TASK PROMPT >> Your answer should hold exactly the lines from the one with "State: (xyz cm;" through the last line of the material below, nothing before and nothing extra.
★ ★ ★ ★ ★
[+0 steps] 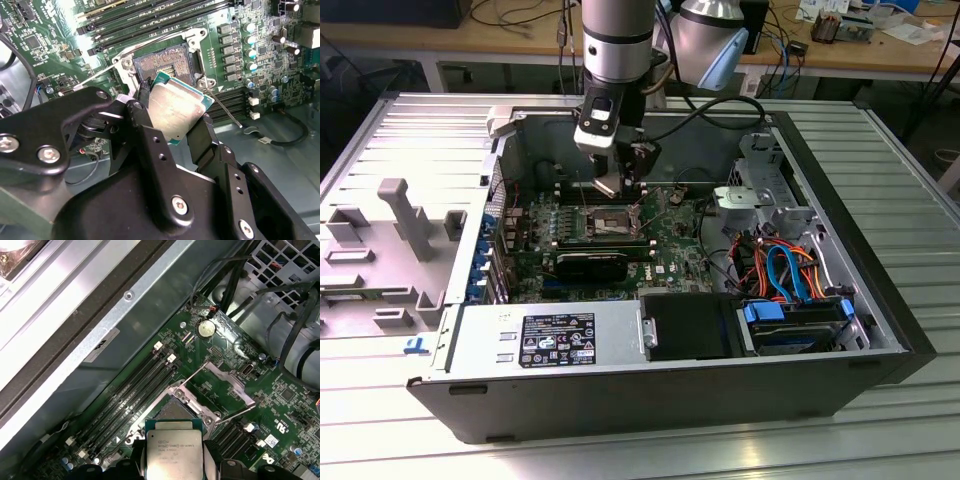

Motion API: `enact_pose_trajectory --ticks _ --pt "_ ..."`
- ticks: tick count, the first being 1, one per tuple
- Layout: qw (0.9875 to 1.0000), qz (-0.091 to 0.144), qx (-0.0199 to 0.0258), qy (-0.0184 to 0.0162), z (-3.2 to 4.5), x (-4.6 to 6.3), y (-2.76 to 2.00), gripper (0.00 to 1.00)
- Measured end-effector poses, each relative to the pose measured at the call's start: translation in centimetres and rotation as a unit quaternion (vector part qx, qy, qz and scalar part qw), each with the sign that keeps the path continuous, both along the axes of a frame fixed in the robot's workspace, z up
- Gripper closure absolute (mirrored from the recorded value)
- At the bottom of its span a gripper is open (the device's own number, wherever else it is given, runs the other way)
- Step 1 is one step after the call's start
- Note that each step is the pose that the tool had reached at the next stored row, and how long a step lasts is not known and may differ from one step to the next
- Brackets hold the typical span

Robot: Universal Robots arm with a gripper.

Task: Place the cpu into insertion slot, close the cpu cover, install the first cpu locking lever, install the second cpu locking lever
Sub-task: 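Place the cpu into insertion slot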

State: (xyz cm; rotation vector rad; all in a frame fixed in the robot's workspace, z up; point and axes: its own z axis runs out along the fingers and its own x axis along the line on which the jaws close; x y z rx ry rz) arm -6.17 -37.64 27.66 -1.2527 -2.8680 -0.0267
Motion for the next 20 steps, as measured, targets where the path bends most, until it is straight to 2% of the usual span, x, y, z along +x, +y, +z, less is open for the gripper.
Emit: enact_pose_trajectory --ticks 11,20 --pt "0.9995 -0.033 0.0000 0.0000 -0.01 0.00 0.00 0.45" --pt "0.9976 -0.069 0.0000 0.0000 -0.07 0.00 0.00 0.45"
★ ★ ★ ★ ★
COMPLETED EXERCISE >>
State: (xyz cm; rotation vector rad; all in a frame fixed in the robot's workspace, z up; point and axes: its own z axis runs out along the fingers and its own x axis along the line on which the jaws close; x y z rx ry rz) arm -6.17 -37.64 27.66 -1.2527 -2.8680 -0.0267
Motion for the next 20 steps, as measured, targets where the path bends most, until it is straight to 2% of the usual span, x, y, z along +x, +y, +z, less is open for the gripper.
Emit: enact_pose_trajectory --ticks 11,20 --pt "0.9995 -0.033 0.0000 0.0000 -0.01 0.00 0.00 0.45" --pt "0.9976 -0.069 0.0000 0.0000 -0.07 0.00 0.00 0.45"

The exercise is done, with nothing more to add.